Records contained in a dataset
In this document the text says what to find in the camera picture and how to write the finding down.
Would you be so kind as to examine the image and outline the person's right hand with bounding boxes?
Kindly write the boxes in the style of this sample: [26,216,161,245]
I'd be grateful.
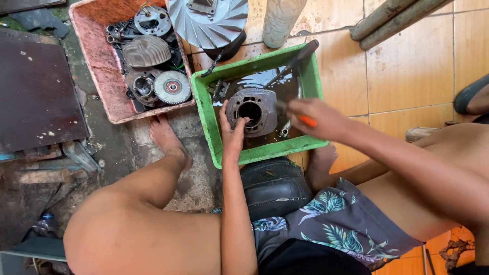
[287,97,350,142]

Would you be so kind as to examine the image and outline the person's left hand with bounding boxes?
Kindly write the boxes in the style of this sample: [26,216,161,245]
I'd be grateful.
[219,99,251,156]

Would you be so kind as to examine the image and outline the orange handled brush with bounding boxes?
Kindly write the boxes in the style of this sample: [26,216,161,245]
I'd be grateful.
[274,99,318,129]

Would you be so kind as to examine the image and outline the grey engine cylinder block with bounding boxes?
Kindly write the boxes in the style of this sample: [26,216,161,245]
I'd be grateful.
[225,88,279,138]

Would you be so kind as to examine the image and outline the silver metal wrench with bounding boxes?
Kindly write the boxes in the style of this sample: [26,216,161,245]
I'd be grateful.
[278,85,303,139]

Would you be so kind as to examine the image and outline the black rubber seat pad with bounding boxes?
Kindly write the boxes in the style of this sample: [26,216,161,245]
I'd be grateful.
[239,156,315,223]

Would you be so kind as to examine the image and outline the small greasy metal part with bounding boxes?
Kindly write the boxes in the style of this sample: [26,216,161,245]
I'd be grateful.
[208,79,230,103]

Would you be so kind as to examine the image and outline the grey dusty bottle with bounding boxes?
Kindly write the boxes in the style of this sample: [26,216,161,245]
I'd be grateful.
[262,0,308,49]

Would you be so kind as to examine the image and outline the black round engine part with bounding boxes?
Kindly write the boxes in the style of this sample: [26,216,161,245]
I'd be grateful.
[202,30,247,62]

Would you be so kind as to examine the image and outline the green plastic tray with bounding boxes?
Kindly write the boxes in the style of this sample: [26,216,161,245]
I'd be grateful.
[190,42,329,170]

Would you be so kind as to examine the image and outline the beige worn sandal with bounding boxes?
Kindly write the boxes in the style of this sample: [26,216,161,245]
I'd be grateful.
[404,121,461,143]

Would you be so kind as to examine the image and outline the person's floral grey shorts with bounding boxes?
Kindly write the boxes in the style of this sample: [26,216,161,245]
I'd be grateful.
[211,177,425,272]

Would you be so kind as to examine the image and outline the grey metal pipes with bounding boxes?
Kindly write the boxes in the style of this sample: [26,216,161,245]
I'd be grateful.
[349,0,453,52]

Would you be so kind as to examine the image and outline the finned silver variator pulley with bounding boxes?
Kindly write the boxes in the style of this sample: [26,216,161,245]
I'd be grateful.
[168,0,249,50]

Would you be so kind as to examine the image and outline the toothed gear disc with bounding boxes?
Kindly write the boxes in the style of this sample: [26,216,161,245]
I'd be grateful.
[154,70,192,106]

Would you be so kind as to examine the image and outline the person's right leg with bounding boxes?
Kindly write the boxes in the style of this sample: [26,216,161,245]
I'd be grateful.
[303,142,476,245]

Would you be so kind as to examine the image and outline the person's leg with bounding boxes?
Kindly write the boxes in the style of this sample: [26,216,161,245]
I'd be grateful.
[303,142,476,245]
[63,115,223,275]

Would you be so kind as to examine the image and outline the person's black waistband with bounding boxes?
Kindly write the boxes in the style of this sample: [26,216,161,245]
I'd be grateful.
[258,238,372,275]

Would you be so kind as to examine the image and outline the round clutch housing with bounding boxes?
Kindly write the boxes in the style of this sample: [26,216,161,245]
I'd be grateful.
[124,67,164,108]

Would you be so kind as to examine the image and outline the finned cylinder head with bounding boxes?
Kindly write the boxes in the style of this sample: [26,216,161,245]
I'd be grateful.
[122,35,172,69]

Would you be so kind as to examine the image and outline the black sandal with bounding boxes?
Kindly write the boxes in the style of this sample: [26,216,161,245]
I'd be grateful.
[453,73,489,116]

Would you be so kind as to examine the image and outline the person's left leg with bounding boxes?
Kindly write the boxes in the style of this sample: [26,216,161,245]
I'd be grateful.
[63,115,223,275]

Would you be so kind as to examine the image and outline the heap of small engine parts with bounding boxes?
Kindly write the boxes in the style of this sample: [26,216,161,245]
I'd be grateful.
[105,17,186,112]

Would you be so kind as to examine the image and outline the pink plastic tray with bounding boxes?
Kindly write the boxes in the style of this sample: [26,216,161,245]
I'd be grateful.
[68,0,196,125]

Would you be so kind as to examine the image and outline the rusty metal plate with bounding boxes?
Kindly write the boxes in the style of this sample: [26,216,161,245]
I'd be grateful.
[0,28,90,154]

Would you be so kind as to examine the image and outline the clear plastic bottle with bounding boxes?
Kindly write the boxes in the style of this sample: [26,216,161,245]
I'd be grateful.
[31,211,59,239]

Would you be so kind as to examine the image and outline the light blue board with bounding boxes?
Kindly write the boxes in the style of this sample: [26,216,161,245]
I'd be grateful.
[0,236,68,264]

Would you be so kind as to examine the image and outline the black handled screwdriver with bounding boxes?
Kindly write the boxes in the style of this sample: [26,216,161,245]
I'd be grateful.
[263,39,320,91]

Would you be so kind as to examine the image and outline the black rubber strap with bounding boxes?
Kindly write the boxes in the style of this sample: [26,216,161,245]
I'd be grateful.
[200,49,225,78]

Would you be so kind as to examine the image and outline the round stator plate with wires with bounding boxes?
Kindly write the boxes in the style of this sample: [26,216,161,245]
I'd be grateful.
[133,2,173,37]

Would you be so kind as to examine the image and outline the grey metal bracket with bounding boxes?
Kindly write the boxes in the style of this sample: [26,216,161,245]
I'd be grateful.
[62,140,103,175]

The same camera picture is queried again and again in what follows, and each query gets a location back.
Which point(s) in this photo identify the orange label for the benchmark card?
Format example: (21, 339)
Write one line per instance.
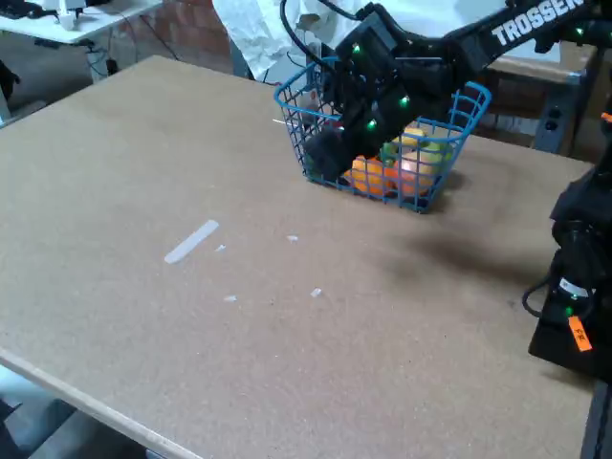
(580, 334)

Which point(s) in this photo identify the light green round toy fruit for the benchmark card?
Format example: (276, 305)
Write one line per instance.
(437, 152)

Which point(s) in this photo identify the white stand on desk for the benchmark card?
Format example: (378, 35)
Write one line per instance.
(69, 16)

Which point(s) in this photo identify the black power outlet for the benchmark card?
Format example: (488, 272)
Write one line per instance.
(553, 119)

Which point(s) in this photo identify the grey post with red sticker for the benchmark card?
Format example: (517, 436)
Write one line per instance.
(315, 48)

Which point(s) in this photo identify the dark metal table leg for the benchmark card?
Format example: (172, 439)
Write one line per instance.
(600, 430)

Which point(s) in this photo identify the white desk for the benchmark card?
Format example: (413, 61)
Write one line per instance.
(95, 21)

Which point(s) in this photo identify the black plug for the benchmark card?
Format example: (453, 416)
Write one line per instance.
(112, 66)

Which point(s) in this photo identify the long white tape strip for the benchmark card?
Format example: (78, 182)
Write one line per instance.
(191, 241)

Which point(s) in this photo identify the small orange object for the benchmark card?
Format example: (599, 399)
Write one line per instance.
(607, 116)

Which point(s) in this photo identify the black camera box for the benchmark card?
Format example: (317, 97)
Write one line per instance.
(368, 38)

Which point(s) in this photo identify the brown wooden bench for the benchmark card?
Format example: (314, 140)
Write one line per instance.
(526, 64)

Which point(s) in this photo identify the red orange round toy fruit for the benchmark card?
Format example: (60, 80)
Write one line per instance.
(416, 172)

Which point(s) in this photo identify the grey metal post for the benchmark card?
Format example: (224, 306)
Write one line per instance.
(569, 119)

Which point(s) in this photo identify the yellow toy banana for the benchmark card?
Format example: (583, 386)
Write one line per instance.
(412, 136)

### Instructions to follow:
Examine the entries and report how many of their lines contain the string "plate", giving no more than the number.

### Result for this task:
2